Native Americans are a proud, strong and spiritual people. They

managed to keep their powerful narrative alive long after the western

“settlers” invaded their lives. Somehow through discrimination,

assimilation, war, disease, starvation, and forced relocation they managed

to hold on to their beliefs, passed down from generation to generation.

Their holistic approach to life and the planet itself has helped them to

survive the atrocities of the frontier mentality.

While historians continue to debate the official beginning of the

American West, as well as the reasons for the expansion itself, there is no

argument that the American Indian paid the price of the westward

movement. This constant movement west through the land, and the

subjugation of the people there in is what many would see as first the

settlement narrative, then later as the frontier narrative. This is a story

characterized by its euro and anthro-pocentrism. These narratives were put

at odds with the more egalitarian, environmental, posterity and spiritually

centered less linear native narrative


In her book,” The Legacy of Conquest, The Unbroken Past of the

American West,” Patricia Nelson Limerick, describes the popular image of

the Western Frontier as our own "creation myth.” She links this creation

myth with slavery. "The subject of slavery was the domain of serious

scholars and the occasion for sober national reflection: the subject of

conquest was the domain of mass entertainment and the occasion for

lighthearted national escapism. The dominant feature of Western conquest

remained "adventure.” (19) " In Western paintings, novels, movies, and

television shows, those stereotypes were valued precisely because they

offered an escape from modern troubles. "Children happily played cowboys

and Indians, but stopped short of “masters and slaves." This kind of

thought experiment, is illuminating. We think nothing of children playing as

these cultural icons; but just imagine how horrified we world be to see

children acting out the murder and enslavement of Africans. This is the

recreation of our founding myth, we came we saw, and we conquered.

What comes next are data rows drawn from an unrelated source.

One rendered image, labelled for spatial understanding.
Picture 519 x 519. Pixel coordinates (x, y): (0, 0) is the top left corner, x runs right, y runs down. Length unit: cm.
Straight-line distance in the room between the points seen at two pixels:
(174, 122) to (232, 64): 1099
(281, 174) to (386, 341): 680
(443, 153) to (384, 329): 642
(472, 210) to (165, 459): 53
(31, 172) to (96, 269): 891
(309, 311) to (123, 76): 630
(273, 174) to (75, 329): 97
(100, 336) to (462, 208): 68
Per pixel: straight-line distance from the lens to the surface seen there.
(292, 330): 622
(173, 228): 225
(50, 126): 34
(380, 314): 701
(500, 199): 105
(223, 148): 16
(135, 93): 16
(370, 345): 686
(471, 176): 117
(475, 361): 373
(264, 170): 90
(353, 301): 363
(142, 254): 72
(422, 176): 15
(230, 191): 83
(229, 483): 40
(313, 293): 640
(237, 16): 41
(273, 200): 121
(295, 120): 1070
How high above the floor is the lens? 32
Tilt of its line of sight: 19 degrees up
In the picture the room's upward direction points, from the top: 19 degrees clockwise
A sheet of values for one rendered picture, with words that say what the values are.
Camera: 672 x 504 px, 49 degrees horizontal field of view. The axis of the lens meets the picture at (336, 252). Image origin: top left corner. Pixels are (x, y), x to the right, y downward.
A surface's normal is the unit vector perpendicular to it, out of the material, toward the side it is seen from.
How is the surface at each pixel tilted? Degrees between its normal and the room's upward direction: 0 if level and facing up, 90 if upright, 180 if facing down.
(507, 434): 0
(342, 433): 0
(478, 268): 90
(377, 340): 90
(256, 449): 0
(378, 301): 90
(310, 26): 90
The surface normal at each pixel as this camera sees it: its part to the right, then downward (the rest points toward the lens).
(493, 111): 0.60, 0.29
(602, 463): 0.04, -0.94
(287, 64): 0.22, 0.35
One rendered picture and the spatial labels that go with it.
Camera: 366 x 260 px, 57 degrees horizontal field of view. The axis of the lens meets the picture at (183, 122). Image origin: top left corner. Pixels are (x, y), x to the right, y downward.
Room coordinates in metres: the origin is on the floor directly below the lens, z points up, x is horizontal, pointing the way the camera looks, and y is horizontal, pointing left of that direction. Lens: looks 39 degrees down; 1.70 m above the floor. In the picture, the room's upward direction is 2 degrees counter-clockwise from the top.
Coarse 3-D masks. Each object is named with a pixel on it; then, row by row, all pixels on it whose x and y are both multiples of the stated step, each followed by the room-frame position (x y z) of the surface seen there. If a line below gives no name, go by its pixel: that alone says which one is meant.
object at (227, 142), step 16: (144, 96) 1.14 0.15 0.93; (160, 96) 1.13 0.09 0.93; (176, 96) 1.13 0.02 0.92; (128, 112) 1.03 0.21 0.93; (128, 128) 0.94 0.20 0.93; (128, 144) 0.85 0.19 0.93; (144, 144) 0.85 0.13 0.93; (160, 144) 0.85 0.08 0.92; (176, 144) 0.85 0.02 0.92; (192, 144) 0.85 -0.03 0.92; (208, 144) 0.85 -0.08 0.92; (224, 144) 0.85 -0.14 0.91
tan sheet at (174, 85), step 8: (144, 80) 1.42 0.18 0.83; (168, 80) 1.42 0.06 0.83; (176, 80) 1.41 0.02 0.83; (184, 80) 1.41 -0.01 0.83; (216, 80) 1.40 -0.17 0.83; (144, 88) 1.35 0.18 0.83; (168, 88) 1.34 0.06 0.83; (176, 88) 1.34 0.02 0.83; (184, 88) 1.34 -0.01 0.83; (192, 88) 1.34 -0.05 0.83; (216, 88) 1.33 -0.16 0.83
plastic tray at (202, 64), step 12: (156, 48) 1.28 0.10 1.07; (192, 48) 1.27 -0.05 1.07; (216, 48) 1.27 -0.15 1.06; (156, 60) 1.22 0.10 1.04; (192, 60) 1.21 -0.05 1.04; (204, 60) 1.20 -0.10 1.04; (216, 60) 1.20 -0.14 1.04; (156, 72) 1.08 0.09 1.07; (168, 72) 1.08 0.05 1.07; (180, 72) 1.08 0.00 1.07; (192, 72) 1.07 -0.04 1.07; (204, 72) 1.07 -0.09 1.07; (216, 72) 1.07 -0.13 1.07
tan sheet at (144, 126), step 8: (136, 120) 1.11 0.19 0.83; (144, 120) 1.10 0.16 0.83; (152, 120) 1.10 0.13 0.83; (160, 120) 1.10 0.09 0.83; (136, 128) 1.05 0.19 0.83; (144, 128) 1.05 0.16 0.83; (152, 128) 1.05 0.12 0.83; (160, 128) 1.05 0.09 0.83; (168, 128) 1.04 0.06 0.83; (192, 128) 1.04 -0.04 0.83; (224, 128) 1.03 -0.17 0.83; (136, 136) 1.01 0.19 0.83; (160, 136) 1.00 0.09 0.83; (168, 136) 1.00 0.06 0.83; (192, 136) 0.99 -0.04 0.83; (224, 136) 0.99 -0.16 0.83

The tale of the American West has been formed by gross

misconceptions, and misinformation, spread by Eurocentrism, much of this

directed toward the Indians. While there are many reasons for the fallacies,

and plenty of blame to go around, one thing is for sure, the huge difference

in the colliding cultures contributed to the mayhem. The invaders never

took the time to try to understand the Indian way of life, so from the

beginning, the Indians were viewed and feared as savages. From their

nakedness, Columbus believed the native people to be an inferior


race. Columbus wrote of the natives he met, "They all go around as naked

as their mothers bore them; and also the women. "They could easily be

commanded and made to work, to sow and to do whatever might be

needed, to build towns and be taught to wear clothes and adopt our ways."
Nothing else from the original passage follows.